Schematic diagram showing changes in cardiac metabolism in diabetic cardiomyopathy. In the diabetic heart, glucose oxidation is inhibited at multiple steps: (i) uptake of glucose is inhibited by reduced expression of glucose transporter Glut4 as well as by blunted translocation of Glut4 in response to insulin (64, 65); (ii) inhibition of hexokinase activity by fatty acids (FAs) resulting in reduced conversion of glucose to glucose-6-phosphate (80); (iii) inhibition of phosphofructokinase activity by FA, leading to reduced formation of fructose-1,6-bisphosphate by fructose-6-phosphate (69); (iv) inhibition of pyruvate dehydrogenase phosphatase activity by FA resulting in reduced pyruvate dehydrogenase (PDH) activity, which leads to reduced conversion of pyruvate to acetyl CoA. In the diabetic heart, PPARα expression is activated by increased FA uptake (81, 82). Activated PPARα upregulates PDH kinase 4 enzymes, which inhibits PDH resulting in reduced production of acetyl CoA (–85). FA transporters CD36 and FA transport protein import FAs into the cell. After import, FAs can be stored as triacylglycerol (TAG) or converted to fatty acyl CoA by fatty acyl-CoA synthetase (FACS). Carnitine palmitoyltransferase 1 (CPT1) transfers the acyl group of fatty acyl CoA to carnitine, which then shuttles into the mitochondria by carnitine translocase (CT). PPARα activates transcription of CPT1 (86).
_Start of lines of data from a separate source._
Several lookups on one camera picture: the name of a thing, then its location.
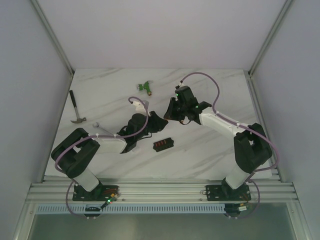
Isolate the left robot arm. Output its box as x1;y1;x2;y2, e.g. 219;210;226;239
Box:
51;111;168;201

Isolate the silver open-end wrench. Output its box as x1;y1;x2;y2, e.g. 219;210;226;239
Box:
92;122;112;135

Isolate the claw hammer black handle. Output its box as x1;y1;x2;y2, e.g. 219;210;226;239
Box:
69;90;87;124

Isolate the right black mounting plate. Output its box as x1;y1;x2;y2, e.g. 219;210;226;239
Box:
205;184;252;202

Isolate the white slotted cable duct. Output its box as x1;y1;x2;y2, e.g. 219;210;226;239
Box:
34;202;286;215

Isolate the black mounting plate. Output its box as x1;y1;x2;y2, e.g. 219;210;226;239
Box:
72;184;119;202
205;184;252;202

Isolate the right aluminium frame post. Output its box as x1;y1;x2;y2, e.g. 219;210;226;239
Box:
248;0;295;77

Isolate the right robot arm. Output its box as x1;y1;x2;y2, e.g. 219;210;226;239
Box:
164;86;273;200

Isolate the aluminium frame post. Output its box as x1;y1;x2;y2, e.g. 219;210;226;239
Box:
29;0;75;77
248;0;295;77

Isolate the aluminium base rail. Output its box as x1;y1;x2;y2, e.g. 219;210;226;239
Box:
26;177;298;203

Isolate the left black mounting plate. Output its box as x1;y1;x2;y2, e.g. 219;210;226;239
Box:
72;184;119;202

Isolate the left aluminium frame post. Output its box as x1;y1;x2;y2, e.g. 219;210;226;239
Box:
29;0;75;77

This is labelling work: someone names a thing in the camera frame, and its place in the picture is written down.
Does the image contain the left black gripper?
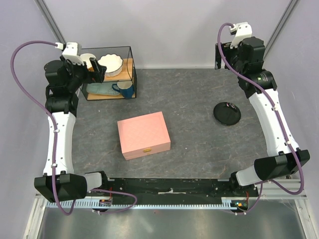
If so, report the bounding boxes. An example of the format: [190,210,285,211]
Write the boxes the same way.
[60,55,106,92]

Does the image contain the pink jewelry box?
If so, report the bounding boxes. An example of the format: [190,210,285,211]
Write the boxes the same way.
[117,112,171,160]

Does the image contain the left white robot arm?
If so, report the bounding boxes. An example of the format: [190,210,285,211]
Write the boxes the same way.
[34,55,110,203]

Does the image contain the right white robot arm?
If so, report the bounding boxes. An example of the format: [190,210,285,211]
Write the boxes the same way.
[215,37,310,196]

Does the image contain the white round bowl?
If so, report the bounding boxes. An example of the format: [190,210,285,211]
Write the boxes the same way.
[80,53,96,69]

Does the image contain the floral light blue plate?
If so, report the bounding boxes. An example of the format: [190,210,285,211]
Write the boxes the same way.
[86,82,120,96]

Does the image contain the white scalloped bowl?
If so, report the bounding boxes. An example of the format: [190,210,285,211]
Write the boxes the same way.
[98,54,123,77]

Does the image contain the blue mug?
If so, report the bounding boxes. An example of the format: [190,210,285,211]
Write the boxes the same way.
[112,81,134,99]

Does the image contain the black round stand base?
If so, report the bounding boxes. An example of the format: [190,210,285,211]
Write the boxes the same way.
[213,102,241,126]

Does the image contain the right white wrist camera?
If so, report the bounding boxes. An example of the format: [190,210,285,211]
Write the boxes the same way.
[229,22,252,49]

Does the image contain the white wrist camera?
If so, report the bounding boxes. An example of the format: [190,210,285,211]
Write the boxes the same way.
[229,22,252,49]
[55,42,85,66]

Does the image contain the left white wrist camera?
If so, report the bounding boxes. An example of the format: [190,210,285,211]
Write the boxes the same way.
[55,42,85,66]

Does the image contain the black wire shelf rack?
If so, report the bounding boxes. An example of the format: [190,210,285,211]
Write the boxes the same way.
[81,46,137,101]

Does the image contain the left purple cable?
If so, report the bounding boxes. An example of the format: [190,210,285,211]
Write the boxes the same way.
[10,41,138,216]

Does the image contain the purple cable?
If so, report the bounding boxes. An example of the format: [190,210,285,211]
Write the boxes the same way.
[10,41,138,216]
[217,22,305,215]

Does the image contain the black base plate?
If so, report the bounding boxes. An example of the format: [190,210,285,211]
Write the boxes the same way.
[99,178,259,205]

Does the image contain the grey slotted cable duct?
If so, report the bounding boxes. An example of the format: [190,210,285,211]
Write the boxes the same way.
[46,197,250,209]

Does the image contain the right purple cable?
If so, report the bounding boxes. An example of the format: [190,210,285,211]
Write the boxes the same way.
[217,22,305,215]

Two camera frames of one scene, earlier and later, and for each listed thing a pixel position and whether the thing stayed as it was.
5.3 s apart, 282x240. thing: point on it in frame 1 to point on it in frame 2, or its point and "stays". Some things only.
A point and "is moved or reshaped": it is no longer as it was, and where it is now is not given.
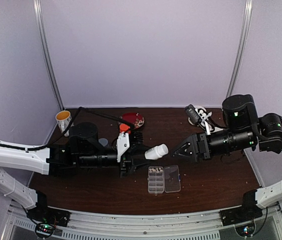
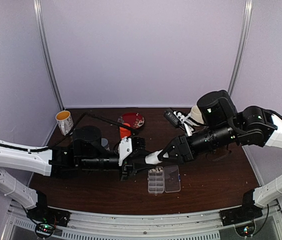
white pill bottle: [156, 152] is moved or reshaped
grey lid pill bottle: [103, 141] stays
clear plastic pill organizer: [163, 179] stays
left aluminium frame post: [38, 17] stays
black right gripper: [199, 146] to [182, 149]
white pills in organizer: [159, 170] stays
In the matrix, CPT2 reconverts the acylcarnitine back into free carnitine and fatty acyl CoA (87), which is then converted to acetyl CoA that can be used in the tricarboxylic acid to produce adenosine triphosphate by β-oxidation. Diabetes upregulates mitochondrial generation of reactive oxygen species (57, 88, 89), which affects Ca²⁺ signaling (90).

Figure 2

(A) Schematic diagram showing immune cells in the healthy heart. Macrophages are the preponderant immune cells in the resting heart and reside primarily surrounding endothelial cells and also in the interstitium among cardiomyocytes (–143). The less preponderant immune cells include the following: mast cells, dendritic cells, B cells, and regulatory T (T_Reg) cells (142, 144, 147). Neutrophils and monocytes, in general, are not detected in the resting heart. (B) Schematic diagram showing infiltration of neutrophils and monocytes from the circulation and their effects on resident immune cells in the diabetic cardiomyopathy (DCM) heart. In DCM, activated B cells release CCL7 that activates blood monocytes (146). Upon infiltration activated monocytes stimulate mast cells to release histamine, TNF, and interleukin 1β (IL1β), which activate neutrophils in circulation (144, 174). Activated neutrophils infiltrate heart and activate mast cells through damage-associated molecular patterns as well as blood neutrophils. Activated monocytes secrete TGFβ, which activates fibroblasts to induce formation of collagen.